_INSTRUCTIONS FOR THE TASK:_
Look through the records below for the line holding "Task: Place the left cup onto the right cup". Write it out exactly, with each following line through the line holding "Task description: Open".

_RECORDS SHOWN:_
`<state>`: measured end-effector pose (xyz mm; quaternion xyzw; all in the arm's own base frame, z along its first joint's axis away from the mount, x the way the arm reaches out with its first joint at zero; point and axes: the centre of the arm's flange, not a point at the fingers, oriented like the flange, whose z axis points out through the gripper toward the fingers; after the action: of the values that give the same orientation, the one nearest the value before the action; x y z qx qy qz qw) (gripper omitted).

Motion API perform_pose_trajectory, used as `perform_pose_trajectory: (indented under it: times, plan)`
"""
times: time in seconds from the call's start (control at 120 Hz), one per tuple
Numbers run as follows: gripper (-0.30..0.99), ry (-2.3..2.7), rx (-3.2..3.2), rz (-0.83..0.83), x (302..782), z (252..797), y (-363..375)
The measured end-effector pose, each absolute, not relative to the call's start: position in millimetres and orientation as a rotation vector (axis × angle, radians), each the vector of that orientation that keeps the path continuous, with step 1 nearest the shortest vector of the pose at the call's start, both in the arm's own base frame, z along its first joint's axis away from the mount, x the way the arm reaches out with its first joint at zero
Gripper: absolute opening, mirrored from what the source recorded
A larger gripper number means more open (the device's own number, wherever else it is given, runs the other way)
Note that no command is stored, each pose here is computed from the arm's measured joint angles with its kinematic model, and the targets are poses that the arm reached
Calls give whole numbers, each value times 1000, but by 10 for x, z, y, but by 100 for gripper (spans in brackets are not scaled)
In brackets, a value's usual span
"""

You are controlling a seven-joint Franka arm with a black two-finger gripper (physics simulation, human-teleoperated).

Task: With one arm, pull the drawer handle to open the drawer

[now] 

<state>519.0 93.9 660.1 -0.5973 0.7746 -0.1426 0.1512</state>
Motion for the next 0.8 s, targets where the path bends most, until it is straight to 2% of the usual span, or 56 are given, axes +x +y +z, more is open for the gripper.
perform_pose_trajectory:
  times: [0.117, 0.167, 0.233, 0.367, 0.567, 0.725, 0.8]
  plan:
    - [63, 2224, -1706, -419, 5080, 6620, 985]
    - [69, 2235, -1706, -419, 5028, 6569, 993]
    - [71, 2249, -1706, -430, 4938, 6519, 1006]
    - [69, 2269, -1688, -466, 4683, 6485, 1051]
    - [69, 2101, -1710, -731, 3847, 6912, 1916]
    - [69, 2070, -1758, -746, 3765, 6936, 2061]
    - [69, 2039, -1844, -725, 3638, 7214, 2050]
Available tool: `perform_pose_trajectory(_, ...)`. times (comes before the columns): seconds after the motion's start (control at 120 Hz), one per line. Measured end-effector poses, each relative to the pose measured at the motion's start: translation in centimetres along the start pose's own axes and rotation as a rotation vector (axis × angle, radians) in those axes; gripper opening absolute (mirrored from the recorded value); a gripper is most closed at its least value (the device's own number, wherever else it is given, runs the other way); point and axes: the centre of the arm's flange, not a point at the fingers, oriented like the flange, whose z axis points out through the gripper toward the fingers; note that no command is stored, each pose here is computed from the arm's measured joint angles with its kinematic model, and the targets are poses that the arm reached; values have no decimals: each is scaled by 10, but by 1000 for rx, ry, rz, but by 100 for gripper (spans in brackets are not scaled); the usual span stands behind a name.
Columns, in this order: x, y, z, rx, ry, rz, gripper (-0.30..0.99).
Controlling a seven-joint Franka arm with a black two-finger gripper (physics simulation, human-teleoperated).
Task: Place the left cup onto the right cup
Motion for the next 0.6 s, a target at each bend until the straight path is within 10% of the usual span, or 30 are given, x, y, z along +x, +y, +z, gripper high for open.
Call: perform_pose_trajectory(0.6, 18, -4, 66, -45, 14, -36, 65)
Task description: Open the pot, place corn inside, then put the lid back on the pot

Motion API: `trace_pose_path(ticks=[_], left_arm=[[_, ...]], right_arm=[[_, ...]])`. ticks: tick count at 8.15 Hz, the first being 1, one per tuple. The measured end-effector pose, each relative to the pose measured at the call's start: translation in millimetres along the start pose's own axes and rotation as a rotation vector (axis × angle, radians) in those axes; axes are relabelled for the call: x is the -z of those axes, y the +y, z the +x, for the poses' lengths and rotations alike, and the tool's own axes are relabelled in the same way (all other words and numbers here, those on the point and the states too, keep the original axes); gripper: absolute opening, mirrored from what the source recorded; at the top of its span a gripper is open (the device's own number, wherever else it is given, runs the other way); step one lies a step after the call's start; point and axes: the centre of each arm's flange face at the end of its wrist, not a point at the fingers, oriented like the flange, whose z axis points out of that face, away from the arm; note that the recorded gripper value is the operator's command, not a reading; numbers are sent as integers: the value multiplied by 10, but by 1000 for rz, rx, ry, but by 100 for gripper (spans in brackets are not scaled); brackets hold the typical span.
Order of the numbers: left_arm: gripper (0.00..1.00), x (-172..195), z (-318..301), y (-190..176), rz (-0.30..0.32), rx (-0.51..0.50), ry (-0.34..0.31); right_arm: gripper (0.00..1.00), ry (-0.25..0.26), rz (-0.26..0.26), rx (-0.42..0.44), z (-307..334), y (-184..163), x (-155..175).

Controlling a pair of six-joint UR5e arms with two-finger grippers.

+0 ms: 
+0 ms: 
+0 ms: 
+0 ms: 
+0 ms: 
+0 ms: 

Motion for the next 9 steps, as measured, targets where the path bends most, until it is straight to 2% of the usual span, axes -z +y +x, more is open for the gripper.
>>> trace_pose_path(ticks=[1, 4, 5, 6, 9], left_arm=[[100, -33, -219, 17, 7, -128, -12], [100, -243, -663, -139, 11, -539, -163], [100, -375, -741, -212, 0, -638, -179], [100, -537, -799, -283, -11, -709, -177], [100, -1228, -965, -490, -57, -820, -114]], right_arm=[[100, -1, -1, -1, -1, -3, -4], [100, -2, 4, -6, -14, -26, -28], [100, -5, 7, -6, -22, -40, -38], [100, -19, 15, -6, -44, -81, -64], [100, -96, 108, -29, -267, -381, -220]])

_OUTPUT FOR THIS EXERCISE:_
Task: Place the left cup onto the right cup
Motion for the next 0.6 s, a target at each bend until the straight path is within 10% of the usual span, or 30 are given, x, y, z along +x, +y, +z, gripper high for open.
Call: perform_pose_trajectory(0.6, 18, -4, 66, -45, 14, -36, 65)
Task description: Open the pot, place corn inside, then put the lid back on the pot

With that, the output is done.